After Exploration Comes the Explanation

So the exploration is over and we are back home. We are eager to share our findings. Graphs is a great way to do so. However, so far we have prepared more than 30 plots and maps. We have to decide which one to keep and which one to leave aside.

Every plot we have created as part of Exploratory Data Analysis had an analytical purpose. Therefore, it can be considered as exploratory visual. It helped us to figure out the structure and significance of the variables explored.

Not all of the exploratory visuals have also an explanatory value. The purpose of explanatory visuals is to demonstrate the most important results. Our intention is to communicate them in the most effective way.

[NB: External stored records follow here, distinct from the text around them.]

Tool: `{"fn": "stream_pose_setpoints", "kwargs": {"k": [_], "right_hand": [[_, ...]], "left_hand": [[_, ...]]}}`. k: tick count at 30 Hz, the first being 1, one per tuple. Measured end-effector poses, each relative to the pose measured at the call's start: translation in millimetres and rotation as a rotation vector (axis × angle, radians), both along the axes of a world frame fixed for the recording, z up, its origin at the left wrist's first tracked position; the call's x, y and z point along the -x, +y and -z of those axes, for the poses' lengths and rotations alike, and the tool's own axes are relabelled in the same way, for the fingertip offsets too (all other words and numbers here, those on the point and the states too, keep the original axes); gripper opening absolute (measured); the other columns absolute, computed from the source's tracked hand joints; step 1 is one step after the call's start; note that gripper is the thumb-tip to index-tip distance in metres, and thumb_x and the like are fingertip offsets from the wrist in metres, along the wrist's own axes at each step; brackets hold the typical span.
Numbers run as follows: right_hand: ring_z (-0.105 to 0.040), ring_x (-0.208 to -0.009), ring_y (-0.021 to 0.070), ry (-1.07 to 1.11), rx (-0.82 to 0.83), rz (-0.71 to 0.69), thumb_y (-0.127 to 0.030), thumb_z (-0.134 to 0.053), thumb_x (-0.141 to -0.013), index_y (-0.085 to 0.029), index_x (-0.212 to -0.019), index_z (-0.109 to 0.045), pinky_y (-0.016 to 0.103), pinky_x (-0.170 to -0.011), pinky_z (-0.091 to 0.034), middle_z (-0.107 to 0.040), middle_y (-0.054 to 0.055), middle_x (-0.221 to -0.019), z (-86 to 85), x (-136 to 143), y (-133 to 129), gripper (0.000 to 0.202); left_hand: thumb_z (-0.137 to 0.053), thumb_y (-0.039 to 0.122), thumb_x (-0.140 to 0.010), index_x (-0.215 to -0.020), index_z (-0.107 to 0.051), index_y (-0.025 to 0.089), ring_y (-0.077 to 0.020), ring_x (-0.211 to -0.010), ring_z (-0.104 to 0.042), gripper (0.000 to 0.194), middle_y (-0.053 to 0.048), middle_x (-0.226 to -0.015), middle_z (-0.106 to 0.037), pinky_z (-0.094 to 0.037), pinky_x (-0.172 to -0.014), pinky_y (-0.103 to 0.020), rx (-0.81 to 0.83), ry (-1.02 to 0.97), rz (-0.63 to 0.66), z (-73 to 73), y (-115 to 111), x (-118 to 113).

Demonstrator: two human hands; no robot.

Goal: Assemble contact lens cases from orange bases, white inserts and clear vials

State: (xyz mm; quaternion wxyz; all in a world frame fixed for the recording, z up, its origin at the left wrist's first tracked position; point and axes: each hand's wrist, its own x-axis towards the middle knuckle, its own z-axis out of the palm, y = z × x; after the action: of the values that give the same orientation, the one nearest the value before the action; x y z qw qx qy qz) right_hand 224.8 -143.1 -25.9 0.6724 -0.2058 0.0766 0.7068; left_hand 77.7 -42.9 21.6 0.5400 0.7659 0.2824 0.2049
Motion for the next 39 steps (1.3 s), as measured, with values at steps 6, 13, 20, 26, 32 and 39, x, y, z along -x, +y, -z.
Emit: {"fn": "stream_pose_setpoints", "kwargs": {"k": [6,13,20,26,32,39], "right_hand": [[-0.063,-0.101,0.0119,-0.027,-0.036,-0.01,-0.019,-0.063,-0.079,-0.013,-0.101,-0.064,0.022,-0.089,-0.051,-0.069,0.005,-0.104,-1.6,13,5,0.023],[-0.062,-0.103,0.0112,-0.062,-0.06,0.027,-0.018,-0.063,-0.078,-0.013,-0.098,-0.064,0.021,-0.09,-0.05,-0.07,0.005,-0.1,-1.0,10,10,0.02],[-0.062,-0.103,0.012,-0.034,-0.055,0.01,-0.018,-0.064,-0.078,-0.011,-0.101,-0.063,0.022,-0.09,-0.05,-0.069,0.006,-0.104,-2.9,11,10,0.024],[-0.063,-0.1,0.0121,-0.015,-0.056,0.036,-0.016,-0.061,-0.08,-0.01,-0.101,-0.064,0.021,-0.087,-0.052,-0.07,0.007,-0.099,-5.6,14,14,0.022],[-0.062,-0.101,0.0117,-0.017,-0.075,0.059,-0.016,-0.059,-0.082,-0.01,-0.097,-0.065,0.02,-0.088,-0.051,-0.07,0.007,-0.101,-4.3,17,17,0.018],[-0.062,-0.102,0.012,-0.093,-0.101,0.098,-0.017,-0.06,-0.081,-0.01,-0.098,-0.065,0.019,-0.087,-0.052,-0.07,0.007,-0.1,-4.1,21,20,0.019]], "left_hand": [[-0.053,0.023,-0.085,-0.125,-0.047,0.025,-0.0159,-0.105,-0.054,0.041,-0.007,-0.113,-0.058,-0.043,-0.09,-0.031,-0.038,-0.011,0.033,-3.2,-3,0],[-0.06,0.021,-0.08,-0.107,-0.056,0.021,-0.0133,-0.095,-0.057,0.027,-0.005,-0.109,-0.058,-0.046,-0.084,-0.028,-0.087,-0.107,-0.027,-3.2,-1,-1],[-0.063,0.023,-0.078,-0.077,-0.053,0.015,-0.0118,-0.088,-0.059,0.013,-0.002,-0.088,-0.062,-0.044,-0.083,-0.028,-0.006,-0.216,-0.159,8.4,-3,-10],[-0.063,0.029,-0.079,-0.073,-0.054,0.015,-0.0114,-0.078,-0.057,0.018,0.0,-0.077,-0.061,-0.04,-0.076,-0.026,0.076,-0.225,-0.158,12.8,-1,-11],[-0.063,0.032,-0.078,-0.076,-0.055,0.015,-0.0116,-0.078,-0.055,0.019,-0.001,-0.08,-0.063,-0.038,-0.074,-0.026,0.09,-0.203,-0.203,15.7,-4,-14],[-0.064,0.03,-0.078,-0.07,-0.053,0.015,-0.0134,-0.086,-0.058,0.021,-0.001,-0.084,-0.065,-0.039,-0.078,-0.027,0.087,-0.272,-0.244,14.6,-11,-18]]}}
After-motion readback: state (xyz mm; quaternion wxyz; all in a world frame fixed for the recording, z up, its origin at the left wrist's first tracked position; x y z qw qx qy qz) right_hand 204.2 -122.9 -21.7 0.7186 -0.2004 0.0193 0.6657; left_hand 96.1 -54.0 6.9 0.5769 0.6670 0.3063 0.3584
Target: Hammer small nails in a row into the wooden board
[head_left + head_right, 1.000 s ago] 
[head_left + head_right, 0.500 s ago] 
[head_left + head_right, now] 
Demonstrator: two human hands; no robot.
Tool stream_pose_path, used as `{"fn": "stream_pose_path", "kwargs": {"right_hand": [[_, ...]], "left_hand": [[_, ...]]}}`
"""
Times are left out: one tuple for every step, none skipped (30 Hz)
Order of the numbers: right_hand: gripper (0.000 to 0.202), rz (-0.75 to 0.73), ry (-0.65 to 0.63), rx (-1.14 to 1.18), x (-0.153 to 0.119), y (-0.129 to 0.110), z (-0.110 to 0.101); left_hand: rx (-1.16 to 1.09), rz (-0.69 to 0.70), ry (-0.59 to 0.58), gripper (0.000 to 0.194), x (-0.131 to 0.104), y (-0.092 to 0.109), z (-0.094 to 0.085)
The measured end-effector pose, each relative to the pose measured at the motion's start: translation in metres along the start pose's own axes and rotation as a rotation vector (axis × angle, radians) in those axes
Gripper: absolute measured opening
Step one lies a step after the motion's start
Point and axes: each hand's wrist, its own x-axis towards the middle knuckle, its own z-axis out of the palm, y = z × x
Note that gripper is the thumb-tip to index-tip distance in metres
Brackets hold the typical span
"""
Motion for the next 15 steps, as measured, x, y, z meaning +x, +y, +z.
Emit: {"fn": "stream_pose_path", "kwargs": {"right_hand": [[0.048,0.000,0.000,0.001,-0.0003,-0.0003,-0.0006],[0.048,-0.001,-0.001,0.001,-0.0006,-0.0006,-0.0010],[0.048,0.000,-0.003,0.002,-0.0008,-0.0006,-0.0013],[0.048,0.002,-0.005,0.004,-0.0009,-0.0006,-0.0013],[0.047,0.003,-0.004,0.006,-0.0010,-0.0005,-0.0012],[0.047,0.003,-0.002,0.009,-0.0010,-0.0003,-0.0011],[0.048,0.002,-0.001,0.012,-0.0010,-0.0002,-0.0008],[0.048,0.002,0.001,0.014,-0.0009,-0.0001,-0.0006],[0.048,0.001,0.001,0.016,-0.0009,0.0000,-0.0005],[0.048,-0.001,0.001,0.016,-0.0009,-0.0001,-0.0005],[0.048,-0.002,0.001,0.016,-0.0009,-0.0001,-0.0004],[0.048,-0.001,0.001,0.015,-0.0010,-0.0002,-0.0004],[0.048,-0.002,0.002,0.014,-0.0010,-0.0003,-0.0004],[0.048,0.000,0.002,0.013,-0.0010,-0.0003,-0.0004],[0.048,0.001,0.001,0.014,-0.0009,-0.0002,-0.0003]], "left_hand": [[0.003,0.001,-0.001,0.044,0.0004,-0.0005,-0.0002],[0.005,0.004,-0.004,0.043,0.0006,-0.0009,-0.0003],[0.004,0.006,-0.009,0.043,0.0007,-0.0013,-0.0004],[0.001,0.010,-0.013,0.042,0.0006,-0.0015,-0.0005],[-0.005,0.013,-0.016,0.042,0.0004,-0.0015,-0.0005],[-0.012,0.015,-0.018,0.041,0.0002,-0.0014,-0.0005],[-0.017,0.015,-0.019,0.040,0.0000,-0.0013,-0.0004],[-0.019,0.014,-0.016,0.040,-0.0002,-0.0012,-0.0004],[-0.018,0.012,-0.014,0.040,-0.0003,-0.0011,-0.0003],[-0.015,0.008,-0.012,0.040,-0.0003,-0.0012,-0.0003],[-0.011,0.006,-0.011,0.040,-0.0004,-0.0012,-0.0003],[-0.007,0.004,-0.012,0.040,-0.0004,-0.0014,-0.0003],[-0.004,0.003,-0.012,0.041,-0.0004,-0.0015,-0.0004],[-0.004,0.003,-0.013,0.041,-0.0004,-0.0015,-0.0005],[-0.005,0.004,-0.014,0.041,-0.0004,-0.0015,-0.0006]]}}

Depending on the audience and the size of our presentation we should narrow down the graphs and perhaps decide to prepare some new. In the past, this was considered as a completely separate procedure. We would create the new graphs, save them and then prepare the presentations. This would also mean different tools for text reports, web documents and presentations.

Today, we have tools that not only merge the communication alternatives, but most importantly dynamically link the analysis with its presentation. This is what R Markdown does. Its closest example is the one you are currently reading in your screens. This course was exclusively built with R Markdown.

Telling the Story

R Markdown is a branch of Markdown. To use its official definition:

Markdown is a text-to-HTML conversion tool for web writers.11 Markdown Web page

Markdown has become increasingly popular for various reasons:

It is easy. To begin with all you need to learn is just the first page.
It is fast and clean. As we make less mistakes, our efficiency is increased. Here is an example.
It is portable. your documents can be edited in any text application on any operating system.
It is flexible. Many other platforms/languages are using it, e.g. Dropbox, Github and of course R. At the same time it offers a variety in applications (e.g. emails, webpages, presentations, even books!). For example, besides HTML it supports HTML, PDF, Word.

However, when it comes to R Markdown it also allows to link the code used in the analysis to generate the results, with the results themselves.

After installing R Markdown it is quite straightforward to create a Markdown HTML file.

To create a new markdown file: File/New File/R Markdown...

This is a plain text file with .Rmd extension. Notice that the file contains three types of content:

A header surrounded by ---.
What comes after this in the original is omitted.